Zufällig bin ich heute wieder auf diesen süßen Brief eines Neugeborenen von Hannah Lothrop gestoßen. Ein paar von Euch haben ihn vielleicht während der Schwangerschaft im Buch "Das Stillbuch" gelesen.
Ich glaube ich werde Auszüge dieses Briefes im Kinderzimmer aufhängen damit ich ihn immer wieder lesen kann, wenn die Maus wieder einmal in einer anstrengenden Phase steckt.
Lieb Eltern,
ich komme zu Euch als ein kleines, unreifes Wesen
mit der mir ganz eigenen Persönlichkeit.

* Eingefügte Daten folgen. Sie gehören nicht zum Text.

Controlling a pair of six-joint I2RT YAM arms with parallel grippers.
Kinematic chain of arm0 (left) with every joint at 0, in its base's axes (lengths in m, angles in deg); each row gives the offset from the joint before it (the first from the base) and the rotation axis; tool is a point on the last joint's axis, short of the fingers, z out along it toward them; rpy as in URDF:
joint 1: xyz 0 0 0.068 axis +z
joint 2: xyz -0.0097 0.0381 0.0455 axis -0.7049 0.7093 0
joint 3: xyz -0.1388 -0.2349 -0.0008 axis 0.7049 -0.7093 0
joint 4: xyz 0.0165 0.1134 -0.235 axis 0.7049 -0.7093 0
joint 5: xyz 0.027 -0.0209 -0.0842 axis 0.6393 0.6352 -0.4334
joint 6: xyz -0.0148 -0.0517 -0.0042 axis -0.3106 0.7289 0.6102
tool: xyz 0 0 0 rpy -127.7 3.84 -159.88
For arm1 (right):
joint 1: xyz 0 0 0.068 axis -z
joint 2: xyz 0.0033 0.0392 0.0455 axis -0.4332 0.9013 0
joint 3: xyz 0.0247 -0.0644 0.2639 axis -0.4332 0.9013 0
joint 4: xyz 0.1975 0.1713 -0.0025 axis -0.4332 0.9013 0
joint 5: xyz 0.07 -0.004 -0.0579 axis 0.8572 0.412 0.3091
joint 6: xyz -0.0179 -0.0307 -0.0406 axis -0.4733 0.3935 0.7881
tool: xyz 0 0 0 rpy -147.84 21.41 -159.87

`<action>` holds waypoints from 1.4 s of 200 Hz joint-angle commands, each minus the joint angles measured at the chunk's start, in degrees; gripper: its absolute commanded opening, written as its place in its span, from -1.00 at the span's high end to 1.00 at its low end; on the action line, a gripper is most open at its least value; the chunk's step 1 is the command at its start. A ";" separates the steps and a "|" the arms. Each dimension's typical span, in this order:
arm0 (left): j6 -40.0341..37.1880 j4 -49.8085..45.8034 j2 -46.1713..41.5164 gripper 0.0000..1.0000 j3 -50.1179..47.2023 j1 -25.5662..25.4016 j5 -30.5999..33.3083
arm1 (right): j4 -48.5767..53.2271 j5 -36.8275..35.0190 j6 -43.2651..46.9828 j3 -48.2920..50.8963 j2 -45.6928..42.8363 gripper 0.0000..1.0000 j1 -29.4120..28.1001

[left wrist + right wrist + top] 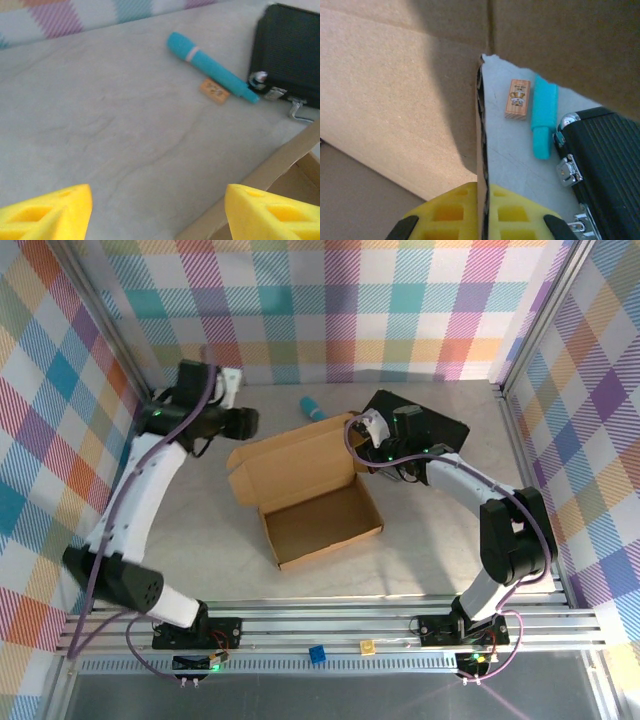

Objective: Fold the paper box

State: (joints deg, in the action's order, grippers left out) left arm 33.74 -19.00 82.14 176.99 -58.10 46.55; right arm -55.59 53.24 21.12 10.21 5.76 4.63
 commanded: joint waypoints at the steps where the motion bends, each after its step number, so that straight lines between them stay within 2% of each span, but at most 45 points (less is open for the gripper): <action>1: 6.42 -2.25 -6.14 -0.29 -10.54 4.82 -6.41 | -0.94 2.43 2.36 -0.94 -0.62 1.00 0.72; 16: 5.92 0.94 -10.39 -0.21 -18.14 6.57 -12.04 | -0.07 2.99 2.66 -1.53 -0.12 1.00 0.93; 45: -0.34 4.76 -14.97 -0.26 -27.39 6.60 -14.25 | 1.52 4.62 3.37 -2.69 0.59 1.00 1.34; 62: -3.26 6.44 -14.01 -0.33 -29.61 6.57 -15.94 | 2.30 5.31 3.81 -3.42 1.01 1.00 1.33; 105: -4.87 12.76 -8.72 -0.34 -30.18 6.60 -16.88 | 2.92 5.94 3.58 -3.91 1.69 1.00 1.37; 141: -4.14 11.80 -4.23 -0.07 -27.92 5.81 -17.88 | 2.23 5.07 1.92 -3.76 1.89 1.00 1.27; 159: -2.81 11.16 -3.71 0.07 -27.92 4.46 -15.56 | 2.09 4.04 1.03 -3.98 2.00 1.00 1.33; 171: -0.60 11.21 -3.75 0.19 -28.00 3.49 -13.40 | 1.79 3.31 0.18 -3.97 1.84 1.00 1.18; 190: 5.13 13.50 -3.84 0.57 -29.01 2.17 -12.25 | -0.15 1.91 -2.14 -2.98 1.36 1.00 0.88; 213: 12.22 15.78 -3.50 0.76 -29.42 -0.25 -9.19 | -1.98 -1.72 -5.30 -1.90 0.74 1.00 -0.16; 238: 18.97 16.62 -2.66 0.90 -28.50 -2.56 -4.80 | -4.04 -6.79 -9.84 -0.61 -0.56 1.00 -1.74; 280: 28.62 21.35 -2.28 1.00 -28.44 -3.99 1.63 | -8.02 -18.39 -21.49 1.76 -3.22 1.00 -6.30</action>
State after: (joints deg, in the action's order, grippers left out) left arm 53.67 -1.80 79.12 147.70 -61.37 43.22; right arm -58.26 42.11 8.66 10.85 5.61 1.57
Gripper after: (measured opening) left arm 0.059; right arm 0.048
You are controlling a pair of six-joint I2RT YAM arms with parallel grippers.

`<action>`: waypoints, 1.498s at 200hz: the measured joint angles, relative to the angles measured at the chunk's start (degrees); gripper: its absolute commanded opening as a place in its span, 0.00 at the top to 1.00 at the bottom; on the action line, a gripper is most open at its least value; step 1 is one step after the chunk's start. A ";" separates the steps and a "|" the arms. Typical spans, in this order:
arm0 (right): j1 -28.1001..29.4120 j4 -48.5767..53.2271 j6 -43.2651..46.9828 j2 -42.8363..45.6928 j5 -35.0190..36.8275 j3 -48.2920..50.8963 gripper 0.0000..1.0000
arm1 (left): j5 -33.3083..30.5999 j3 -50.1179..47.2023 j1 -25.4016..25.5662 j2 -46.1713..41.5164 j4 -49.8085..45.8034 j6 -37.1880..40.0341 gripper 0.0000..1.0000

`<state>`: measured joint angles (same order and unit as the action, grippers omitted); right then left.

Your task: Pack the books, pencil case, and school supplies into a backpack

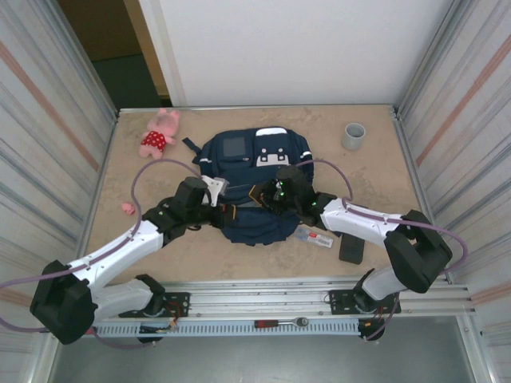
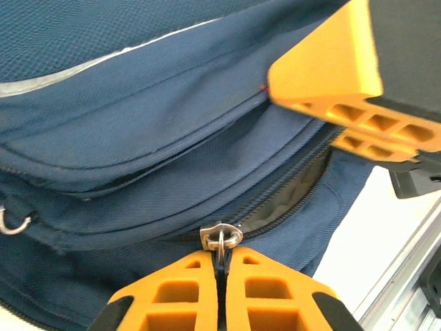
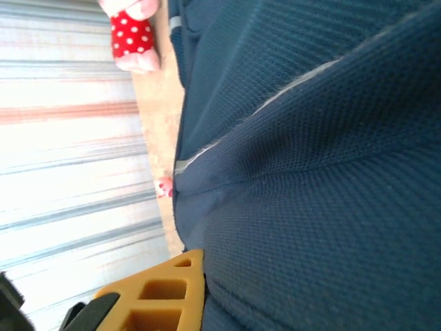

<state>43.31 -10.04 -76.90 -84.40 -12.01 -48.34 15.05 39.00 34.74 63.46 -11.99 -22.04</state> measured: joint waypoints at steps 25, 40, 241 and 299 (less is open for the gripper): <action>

Ich bin nur kurze Zeit Euch – genießt
mich.
Nehmt Euch Zeit herauszufinden, wer ich bin, wie
ich mich unterscheide von Euch und was ich Euch geben kann.
Bitte gebt mir Nahrung, wenn ich hungrig bin. In Deinem
Bauch, Mama, habe ich keinen Hunger gekannt, und Zeit und Uhren sind mir noch
fremd.
Bitte
haltet mich nah an Eurem Körper, liebkost mich, streichelt mich, küsst mich,
erzählt mir. In Deinem Bauch, Mama, fühlte ich mich auch immer getragen und
ganz nah bei Dir. Ich war da nie allein.
Ich
hoffe, Ihr seid nicht zu enttäuscht, wenn ich nicht das perfekte Baby Eurer
Träume und Hoffnungen bin. Seid auch nachsichtig und großzügig mit Euch selbst,
wenn Ihr nicht die perfekten Eltern seid, die Ihr so gern wärt.
Erwartet nicht zu viel
vor mir neugeborenem Baby, und erwartet auch nicht zu viel von Euch als Eltern.
Sechs Wochen für mich, dass ich reifen kann, mich stabilisieren und meinen
Rhythmus finde, und sechs Wochen für Euch wieder allmählich zu Euch zu kommen
und mich in Euer Leben zu integrieren.
Bitte
vergebt mir, wenn ich viel weine. Habt Geduld mit mir. Mit der Zeit werde ich
immer weniger weinen und Euch mit meiner Gesellschaft erfreuen.
Achtet
gut auf mich – schaut mir aufmerksam zu, denn ich kann Euch auch so ohne Worte
sagen, was ich brauche, wie Ihr mich trösten könnt und was mich zufrieden
macht. Ich bin wirklich kein Tyrann, der zu Euch gekommen ist, um Euch Euer
Leben zu vermiesen. Aber der einzige Weg, wie ich Euch momentan zu verstehen
geben kann, dass mir etwas fehlt, ist Weinen.
Bitte
denkt daran, dass ich ganz schön zäh und widerstandsfähig bin. Ich kann schon
viele Fehler aushalten, die Ihr anfangs aufgrund Eurer Unerfahrenheit
natürlicherweise machen werdet. Solange Ihr mich lieb habt, kann eigentlich gar
nichts schiefgehen.
Bitte
achtet auch auf Euch. Seht zu, dass Ihr Euch ausgewogen ernährt und genügend
Ruhe und Bewegung bekommt, damit Ihr Euch in den Zeiten, in denen wir zusammen
sind, gesund und kräftig fühlt. Versucht, zwischen „unwichtig“ und „wichtig“ zu
unterscheiden, seht Dinge etwas gelassener – dann könnt Ihr mich viel besser
genießen.
Und
bitte hegt und pflegt Eure Beziehung zueinander, weil diese mein Nährboden ist
und mir zeigt, wie man Menschen liebhaben kann.
Wenn ich auch momentan Euer Leben ein bisschen
durcheinandergebracht habe, so denkt daran, dass dies nur vorübergehend ist.